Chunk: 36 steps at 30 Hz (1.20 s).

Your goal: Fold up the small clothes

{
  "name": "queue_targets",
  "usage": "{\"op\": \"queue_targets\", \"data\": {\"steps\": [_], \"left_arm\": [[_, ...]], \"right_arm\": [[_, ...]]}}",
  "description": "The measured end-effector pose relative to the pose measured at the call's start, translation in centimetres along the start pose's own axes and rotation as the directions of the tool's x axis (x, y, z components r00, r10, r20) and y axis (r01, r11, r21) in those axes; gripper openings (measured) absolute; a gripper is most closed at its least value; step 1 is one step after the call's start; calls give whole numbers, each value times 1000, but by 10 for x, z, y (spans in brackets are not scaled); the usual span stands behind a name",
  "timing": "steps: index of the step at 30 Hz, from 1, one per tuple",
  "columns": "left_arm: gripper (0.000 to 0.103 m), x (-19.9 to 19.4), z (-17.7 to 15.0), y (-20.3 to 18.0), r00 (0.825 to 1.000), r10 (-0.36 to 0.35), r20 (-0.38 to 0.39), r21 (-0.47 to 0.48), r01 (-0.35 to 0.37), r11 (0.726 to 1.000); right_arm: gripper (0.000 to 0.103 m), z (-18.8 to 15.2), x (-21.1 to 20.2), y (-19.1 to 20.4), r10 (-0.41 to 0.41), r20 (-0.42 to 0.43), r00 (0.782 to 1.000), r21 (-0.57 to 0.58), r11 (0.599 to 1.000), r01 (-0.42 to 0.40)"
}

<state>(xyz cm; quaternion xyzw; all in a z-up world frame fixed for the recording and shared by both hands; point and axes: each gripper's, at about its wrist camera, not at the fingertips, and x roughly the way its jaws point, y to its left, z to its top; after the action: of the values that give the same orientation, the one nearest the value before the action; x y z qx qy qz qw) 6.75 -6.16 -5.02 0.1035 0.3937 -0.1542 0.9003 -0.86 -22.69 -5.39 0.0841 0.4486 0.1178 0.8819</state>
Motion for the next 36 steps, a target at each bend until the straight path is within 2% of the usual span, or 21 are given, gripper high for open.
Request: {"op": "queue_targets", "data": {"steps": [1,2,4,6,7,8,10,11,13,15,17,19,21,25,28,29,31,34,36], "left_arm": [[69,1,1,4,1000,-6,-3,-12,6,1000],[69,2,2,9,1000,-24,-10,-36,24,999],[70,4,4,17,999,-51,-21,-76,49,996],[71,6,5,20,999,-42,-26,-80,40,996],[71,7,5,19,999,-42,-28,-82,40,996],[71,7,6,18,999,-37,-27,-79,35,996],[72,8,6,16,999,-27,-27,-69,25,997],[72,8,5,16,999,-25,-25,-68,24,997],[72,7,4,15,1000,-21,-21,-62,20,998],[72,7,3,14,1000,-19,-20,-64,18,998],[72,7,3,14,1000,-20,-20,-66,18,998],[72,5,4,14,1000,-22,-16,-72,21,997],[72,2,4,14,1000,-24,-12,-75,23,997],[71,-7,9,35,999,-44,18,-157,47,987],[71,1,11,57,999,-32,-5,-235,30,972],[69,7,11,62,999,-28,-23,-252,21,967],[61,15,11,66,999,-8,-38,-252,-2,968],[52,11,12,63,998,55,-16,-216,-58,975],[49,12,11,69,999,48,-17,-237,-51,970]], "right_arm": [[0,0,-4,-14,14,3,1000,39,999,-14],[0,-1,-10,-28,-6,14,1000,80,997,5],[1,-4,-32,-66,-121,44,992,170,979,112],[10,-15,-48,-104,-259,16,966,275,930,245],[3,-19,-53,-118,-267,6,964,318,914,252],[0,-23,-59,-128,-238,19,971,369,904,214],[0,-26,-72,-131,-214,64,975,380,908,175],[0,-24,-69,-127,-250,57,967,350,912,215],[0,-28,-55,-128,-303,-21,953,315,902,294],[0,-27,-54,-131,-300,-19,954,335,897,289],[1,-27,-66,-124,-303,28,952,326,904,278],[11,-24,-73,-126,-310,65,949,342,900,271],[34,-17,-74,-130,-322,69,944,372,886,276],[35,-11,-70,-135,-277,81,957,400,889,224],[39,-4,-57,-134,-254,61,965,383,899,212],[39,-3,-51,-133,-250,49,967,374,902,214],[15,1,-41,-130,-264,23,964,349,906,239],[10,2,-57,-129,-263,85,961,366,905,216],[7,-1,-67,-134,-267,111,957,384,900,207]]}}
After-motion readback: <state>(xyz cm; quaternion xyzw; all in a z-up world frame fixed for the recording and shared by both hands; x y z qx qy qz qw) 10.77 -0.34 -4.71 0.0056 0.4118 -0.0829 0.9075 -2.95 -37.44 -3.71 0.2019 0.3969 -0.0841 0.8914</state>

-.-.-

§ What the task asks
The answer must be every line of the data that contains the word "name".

§ Answer for this exercise
  "name": "queue_targets",
  "description": "The measured end-effector pose relative to the pose measured at the call's start, translation in centimetres along the start pose's own axes and rotation as the directions of the tool's x axis (x, y, z components r00, r10, r20) and y axis (r01, r11, r21) in those axes; gripper openings (measured) absolute; a gripper is most closed at its least value; step 1 is one step after the call's start; calls give whole numbers, each value times 1000, but by 10 for x, z, y (spans in brackets are not scaled); the usual span stands behind a name",

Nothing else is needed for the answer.